Henry Koopmans, PhD - US grants

The main objective of the proposed research is to determine which internal signals are involved in the control of daily food intake and energy expenditure. The long-term objective is to understand the internal control of energy balance well enough to develop a medical treatment for obesity. Obesity is a risk factor for several debilitating diseases, including diabetes, hypertension, stroke and heart disease. A medical treatment for obesity would greatly reduce human suffering and would decrease the societal cost of health care. The first specific aim is to assess the effect of intravenous infusions of glucose and amino acids and of medical fat emulsions on voluntary food intake and metabolic rate. Pilot studies have shown that the rats respond to these nutrients in very different ways: they reduce their food intake following glucose infusions but not following fat infusions. The second aim is to determine whether the effect of glucose infusions are different during the night when neural and hormonal signals from the digestive tract are present or during the day when these signals are absent. The third specific aim is to determine whether the failure of the rats to respond to intravenous fats was due to the non-physiological form of the infused fats. The fourth aim is to investigate the relative importance of blood metabolites, intestinal hormones and intestinal nerves in the control of energy balance. This will be done by transplanting a supernumerary intestine into the peritoneal cavity of another rat and infusing fat into either the rat's natural intestine, into the denervated transplant or into the bloodstream. The final specific aim is to infuse promising gut peptides directly into the bloodstream in such a way as to mimic the normal blood levels of the hormones after a meal. Analogs of the hormones may provide a medical treatment for obesity.

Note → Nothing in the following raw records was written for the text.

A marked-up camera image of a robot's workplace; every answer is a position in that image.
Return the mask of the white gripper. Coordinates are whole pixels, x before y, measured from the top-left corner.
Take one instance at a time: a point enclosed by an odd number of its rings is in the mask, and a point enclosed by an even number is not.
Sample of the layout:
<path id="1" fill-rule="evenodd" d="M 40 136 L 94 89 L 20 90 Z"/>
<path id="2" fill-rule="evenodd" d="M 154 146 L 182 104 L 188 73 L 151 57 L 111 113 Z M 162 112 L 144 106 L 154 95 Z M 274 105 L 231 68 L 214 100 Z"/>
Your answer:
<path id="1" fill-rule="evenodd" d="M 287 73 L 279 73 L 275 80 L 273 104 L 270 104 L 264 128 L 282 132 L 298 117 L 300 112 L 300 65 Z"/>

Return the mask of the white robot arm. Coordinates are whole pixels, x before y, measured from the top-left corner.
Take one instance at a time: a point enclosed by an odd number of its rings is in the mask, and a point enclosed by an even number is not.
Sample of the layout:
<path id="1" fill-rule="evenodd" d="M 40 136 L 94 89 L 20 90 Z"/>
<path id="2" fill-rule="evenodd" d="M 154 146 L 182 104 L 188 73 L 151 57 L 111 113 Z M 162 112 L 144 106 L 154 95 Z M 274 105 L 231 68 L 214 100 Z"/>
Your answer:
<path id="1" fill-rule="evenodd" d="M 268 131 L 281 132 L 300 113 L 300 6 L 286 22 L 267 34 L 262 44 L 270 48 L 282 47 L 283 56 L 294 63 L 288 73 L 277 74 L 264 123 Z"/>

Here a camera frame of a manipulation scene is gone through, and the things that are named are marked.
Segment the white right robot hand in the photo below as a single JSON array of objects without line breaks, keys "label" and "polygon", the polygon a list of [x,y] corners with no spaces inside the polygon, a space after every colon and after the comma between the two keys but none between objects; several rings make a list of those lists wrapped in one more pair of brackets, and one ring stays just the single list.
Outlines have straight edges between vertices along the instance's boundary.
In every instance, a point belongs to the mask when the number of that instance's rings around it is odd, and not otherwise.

The crossed intestines surgery in parabiotic rats produces large changes in daily food intake and energy expenditure that appear to be sustained for the rest of the animal's lives. One rat in each pair can eat three to four times as much as its partner. A major objective of this grant proposal is to determine how these large changes in daily food intake will affect gastric distension, gastric emptying and intestinal transit in order to understand the role of the gastrointestinal tract in the control of daily intake. These experiments will determine which sections of the gastrointestinal tract are stimulated by the food eaten by these rats throughout the 17 hour feeding period. Another objective is to extend pilot studies that show that there are also large changes in oxygen consumption and sympathetic nervous system activity in crossed intestines rats. The possible mechanisms for the changes in overall energy expenditure will be assessed by measuring the rate of norepinephrine turnover, the stimulation of hepatic mRNA levels by thyroid hormones and the amount of uncoupling protein in brown adipose tissue. The final objective is to determine how these large changes in food intake and energy expenditure could be caused by changes in the plasma levels of various hormones and metabolites. The major plasma nutrients, glucose, lactate, glycerol, triglycerides and free fatty acids, will be measured in these rats at several times during the 17 hour feeding period and the plasma level of three pancreatic hormones, insulin, glucagon and somatostatin, will be determined. The long-term objective of this research is to find a medical treatment (drug or hormone analog) for obesity. In Western societies, obesity is a major medical problem that causes a great deal of human suffering. It is associated with such chronic and debilitating conditions as diabetes, hypertension, stroke and heart disease. An effective medical treatment for obesity would improve the quality of life for millions of people and would greatly reduce the cost of long-term health care.

Surgery has been the most successful treatment for morbid obesity. The main objective of this grant proposal is to determine why lower gut signals generated in bypass surgery have been so successful in causing reduced food intake and body weight loss. We recently discovered that lower gut signals also cause a 10-25 percent increase in energy expenditure. One objective of this grant proposal is to determine how stimulation of different lengths of the ileum, caecum and colon affect energy balance and the plasma levels of the lower gut hormones: neurotensin; PYY and GLP1. Another objective is to determine the role of the extrinsic nerves to the ileum in altering food intake, energy expenditure and body weight by doing ileal transplantation surgery or denervation of the superior mesenteric nerves. A time course of the changes in energy expenditure, upper gut tissue growth and plasma lower gut hormone levels resulting from ileal transposition will be investigated in preparation for a later peptide infusion study. The role of the various macronutrients in changing energy balance and lowering body weight will be assessed by feeding various diets to rats with a 20 cm segment of ileum moved up to the mid-duodenum. The short-term objective of this research is to understand the internal control of daily intake and energy expenditure. The long-term objective is to find a medical treatment (drug or hormone analog) for obesity. In Western societies, obesity is a major medical problem that causes a great deal of human suffering. Obesity is associated with such chronic and debilitating conditions as diabetes, cancer (breast, endometrial, prostate and colon), hypertension, hyperlipidemia, stroke and heart disease. An effective medical treatment for obesity would improve the quality of life for millions of people and would reduce the cost of long-term health care.